Many people are ordering takeout (I did too!). When I order takeout I want to be sure the food itself it going to be safe. So firstly, I order from a place I already trust. This is not the time to explore new options. Currently, health departments are recommending many things to keep restaurant workers safe and prevent sick workers from handling food. There’s less of a likelihood of someone being sick and still working with food. That said, let’s assume someone who is actively shedding virus and asymptomatic is handling the food or packages. What we know of the virus is that it is not transmitted by food. If there is virus on the package, there needs to be a high enough amount of the virus (viral particles), and then those particles have to get into your respiratory system for you to get sick. So, if you touched the package and enough viral particles got on your hands, you could still not be affected by those particles if you do not let them get in your system. This is why there’s such as huge emphasis on hand washing. When I picked up takeout a few days ago, I brought the package home, took out the sandwiches, and placed them on the table. I then washed my hands (20 seconds with soap and water and lots of scrubbing!) and then I ate the sandwich like I normally would. In summary, make sure that you are washing your hands before and after picking up the takeout, washing hands before eating, and not licking or eating the packaging.

mmm_toasty143 karma

Do you think there is any risk in getting food delivered?

Angela_Anandappa322 karma

I do not. In fact I will be placing an order this evening. If you can stay at home you limit your exposure to every other person in the store or on the way to the store who could potentially be aerosolizing virus. So your risk of being infected go down (a lot). When someone brings the food to you, make sure you are getting things from a reliable source who is taking good care of food safety and their people. When you receive the items, receive them, put them away as usual, then wash your hands. Do not be handling delivered things and touching your face and nose and mouth while handling those items. If you need to sneeze, use your elbow.

mmm_toasty106 karma

Do you have any recommendations regarding sanitizing prepackaged or delivered foods, like Trader Joe's frozen meals, for example?

Angela_Anandappa189 karma

Frozen food should go from the freezer in the store, to your home freezer as soon as possible. There is no need to sanitize any of the packages. The risk of having any viral particles on the surface of the package is low. However, I would advise you to open the package, remove your items from it just before you need to use it, and then wash your hands before handling the food itself. That way anything on the packaging will be washed off. Use soap and water, that’s enough, but if you want to use a hand sanitizer use it after you wash your hands and before you handle the food.

ArniePalmys49 karma

I read the FDA found Corona viruses of past to last up to 2 years in a freezer. Is this something to think about? Make sure to do a monthly wipe down of the freezer and items etc?

blortorbis116 karma

This is likely just RNA and not active virus

Angela_Anandappa237 karma

Exactly! Just because we can detect RNA does not mean it can do anything to us.

pn_dubya96 karma

Is coffee hot enough to kill a virus if the barista contaminated it?

Angela_Anandappa254 karma

Coffee is typically brewed close to boiling temperature (water boils, then cools down during the time brewing occurs). The deactivation temperature for the SARS virus (WHO) is 56 degrees Centigrade, much lower than boiling point. As long as you are getting hot brewed coffee, the viral particles in the coffee or coffee cup will be deactivated. Say your barista was sick and contaminated the outside of the cup, then be sure to remove the lid (takeout coffee), and assume your hands have virus on them (wash your hands and you’ll be fine). The coffee is safe to drink.

Phototos84 karma

Do you agree with everything in Dr. Jeffrey VanWingen's video? Do you have anything to add?

Angela_Anandappa271 karma

I disagree with many of the principles that he builds his video upon as they are misguided. Many other food safety experts who are in the field and are microbiologists who understand food on a deep level also disagree with much in the video. It is very unfortunate that his video was shared so many times spreading misinformation.
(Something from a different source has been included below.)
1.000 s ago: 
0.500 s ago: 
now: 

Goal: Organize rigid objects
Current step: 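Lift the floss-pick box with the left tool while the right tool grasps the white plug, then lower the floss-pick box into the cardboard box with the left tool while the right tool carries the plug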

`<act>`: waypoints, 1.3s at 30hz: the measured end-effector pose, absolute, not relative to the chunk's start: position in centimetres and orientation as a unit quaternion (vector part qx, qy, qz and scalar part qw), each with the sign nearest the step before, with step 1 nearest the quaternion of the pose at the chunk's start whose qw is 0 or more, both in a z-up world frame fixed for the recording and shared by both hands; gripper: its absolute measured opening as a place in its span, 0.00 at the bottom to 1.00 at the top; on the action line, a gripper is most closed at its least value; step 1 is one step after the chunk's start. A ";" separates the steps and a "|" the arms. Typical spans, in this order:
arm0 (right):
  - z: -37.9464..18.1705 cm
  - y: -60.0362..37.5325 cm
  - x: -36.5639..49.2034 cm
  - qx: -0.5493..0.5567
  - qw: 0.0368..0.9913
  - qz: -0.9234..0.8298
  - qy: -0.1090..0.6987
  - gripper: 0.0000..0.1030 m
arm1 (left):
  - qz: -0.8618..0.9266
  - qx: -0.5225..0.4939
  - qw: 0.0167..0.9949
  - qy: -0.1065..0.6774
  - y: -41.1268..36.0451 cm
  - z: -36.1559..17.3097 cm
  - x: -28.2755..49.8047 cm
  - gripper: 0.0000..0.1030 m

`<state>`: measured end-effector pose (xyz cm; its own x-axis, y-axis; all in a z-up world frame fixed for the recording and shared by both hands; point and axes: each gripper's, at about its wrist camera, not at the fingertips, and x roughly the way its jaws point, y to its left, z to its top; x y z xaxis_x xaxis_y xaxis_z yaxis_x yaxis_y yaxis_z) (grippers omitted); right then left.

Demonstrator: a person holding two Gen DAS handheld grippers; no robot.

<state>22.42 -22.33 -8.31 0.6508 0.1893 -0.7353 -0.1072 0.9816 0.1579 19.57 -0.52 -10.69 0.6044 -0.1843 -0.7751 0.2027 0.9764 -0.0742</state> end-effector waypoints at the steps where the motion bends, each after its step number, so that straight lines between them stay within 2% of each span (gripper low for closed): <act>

I wrote this article addressing a few things in the video and hope you would read it. I've also pasted this into another comment.

1) Virology 101 – Viruses are neither dead nor alive. We consider them alive when they are active and reproducing and non-living at other times. They are made of DNA or RNA (SARS-CoV-2 is an RNA virus) surrounded by a protein sheath. They NEED a living cell to reproduce. That means that, without appropriate living cells to hijack, they cannot replicate when sitting on a counter. Or cardboard. Or steel. Or plastic. Or really any other surface that isn’t alive, for that matter. We know for sure that this virus is a human coronavirus, and we have no evidence for other hosts, so unless the virus is in a human, or in human cells we can be pretty confident it isn’t reproducing.
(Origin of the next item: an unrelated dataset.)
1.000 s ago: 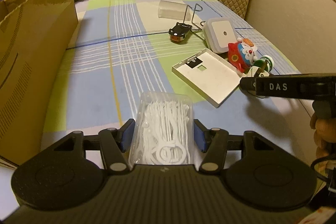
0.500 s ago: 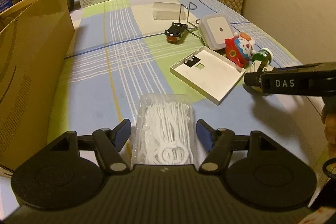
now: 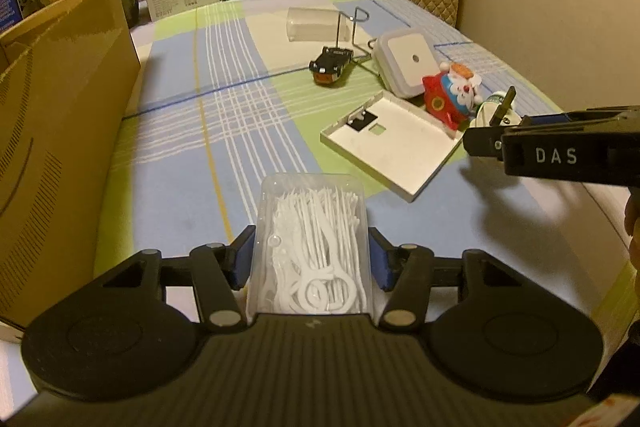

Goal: Organize rigid objects
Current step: 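Lower the floss-pick box into the cardboard box with the left tool while the right tool carries the plug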

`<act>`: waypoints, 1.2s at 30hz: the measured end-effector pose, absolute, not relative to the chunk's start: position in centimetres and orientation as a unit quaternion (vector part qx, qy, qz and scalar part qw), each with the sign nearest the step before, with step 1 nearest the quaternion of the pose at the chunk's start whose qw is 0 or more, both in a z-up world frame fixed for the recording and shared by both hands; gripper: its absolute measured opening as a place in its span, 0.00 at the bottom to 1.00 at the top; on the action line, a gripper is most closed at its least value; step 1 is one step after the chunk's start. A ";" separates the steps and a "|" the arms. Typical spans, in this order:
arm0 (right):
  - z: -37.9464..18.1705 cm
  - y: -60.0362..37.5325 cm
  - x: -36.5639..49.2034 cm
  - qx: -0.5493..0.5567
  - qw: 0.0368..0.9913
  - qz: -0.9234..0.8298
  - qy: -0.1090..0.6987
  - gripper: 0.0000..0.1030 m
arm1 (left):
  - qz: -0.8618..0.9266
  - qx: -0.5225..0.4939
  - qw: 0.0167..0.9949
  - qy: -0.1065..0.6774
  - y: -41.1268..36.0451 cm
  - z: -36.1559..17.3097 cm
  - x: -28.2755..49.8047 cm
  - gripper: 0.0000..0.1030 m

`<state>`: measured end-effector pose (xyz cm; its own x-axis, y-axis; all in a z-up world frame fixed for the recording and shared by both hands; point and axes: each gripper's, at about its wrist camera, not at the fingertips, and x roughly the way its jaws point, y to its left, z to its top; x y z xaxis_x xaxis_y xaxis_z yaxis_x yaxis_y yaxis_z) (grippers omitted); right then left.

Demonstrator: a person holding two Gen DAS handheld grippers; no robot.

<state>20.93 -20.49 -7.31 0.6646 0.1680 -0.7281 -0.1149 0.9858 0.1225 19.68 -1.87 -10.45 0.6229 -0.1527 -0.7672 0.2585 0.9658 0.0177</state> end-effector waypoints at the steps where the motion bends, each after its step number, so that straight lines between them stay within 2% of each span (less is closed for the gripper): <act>1: -7.1 -20.4 20.8 0.033 0.913 0.079 0.399 0.48 | -0.115 0.061 0.899 0.418 -1.8 -10.3 19.7 0.50; 7: -5.1 -19.5 20.7 0.042 0.920 0.096 0.378 0.48 | -0.108 0.066 0.908 0.399 -1.1 -7.8 19.7 0.50; 13: -0.8 -16.8 21.0 0.044 0.929 0.143 0.338 0.48 | -0.087 0.049 0.930 0.354 1.5 -1.6 19.9 0.50; 21: 6.0 -9.0 21.5 0.035 0.913 0.270 0.304 0.48 | -0.033 0.062 0.940 0.335 11.1 5.8 19.3 0.50; 27: 7.2 -0.9 22.4 0.027 0.883 0.349 0.312 0.48 | 0.016 0.057 0.930 0.363 19.1 6.2 19.5 0.50; 36: 3.8 6.3 23.3 -0.016 0.858 0.380 0.345 0.48 | 0.018 0.043 0.924 0.380 23.6 3.6 19.2 0.50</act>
2) You may have heard that the virus can survive in aerosols for 3 hours and on some surfaces, for up to 10-17 days. If it is aerosolized, like it would be in a sneeze, the droplets can be inhaled and you can get sick. However, there is currently no evidence that any viral particles found on surfaces have caused illness through skin contact alone. This means you can’t get sick just from touching an object, and that you need to transfer the viral particles into an entry point in your body. This is why the CDC recommends that you don’t touch your face, your nose or eyes and that you must wash hands diligently and thoroughly. These are entry points areas that easily pick up and transfer viruses into your mucosal membranes. So, picking your nose, rubbing your eyes, licking your fingers are not advised.

3) Plan your shopping trip and get everything you need from the fewest number of stores as possible. Use a disinfecting wipe or spray sanitizer on the cart and wipe down all the parts you will touch. If you touch parts that are not properly disinfected, any viral particles that could be there from a previous customer have can be transferred to your hands.

4) Purchase fresh produce, frozen fruits, veggies, and anything that you can prep, store, and freeze quickly for later use. Frozen produce is a healthy option to extend the time between shopping trips. There is no known

5) Purchase fresh produce, frozen fruits, veggie, and anything that you can prep, store, and freeze quickly. Frozen produce is a healthy option to extend the time between shopping trips.

6) Put away food in the proper storage conditions promptly. i) Hot items should be kept hot, quickly consumed, and leftovers put away quickly. ii) Cold items should be promptly placed in the refrigerator or freezer, as appropriate. iii) Sealed items that are stored at room temperature should be stored in a pantry where temperature does not dramatically fluctuate; do not leave them in the car or garage.

7) If you wish to disinfect the surface of any items you purchase, be sure to use an appropriate method. Here’s where following instructions is critical; if you don’t, you are pouring chemicals into the water system, wasting money and products, and not actually disinfecting anything. As a matter of protocol cleaning comes first followed by disinfecting.

To clean, you can use an all-purpose chemical cleaner OR detergent and water with a clean cloth or paper towel. Cleaning includes scrubbing with detergent (soap) and making sure all the detergent is rinsed off completely with clean water. Simple: yes. Effective: also yes. Kitchen counters, cabinets and all other surfaces in the kitchen should be cleaned as usual and no additional step are necessary if you feel confident you’ve done a good job of cleaning.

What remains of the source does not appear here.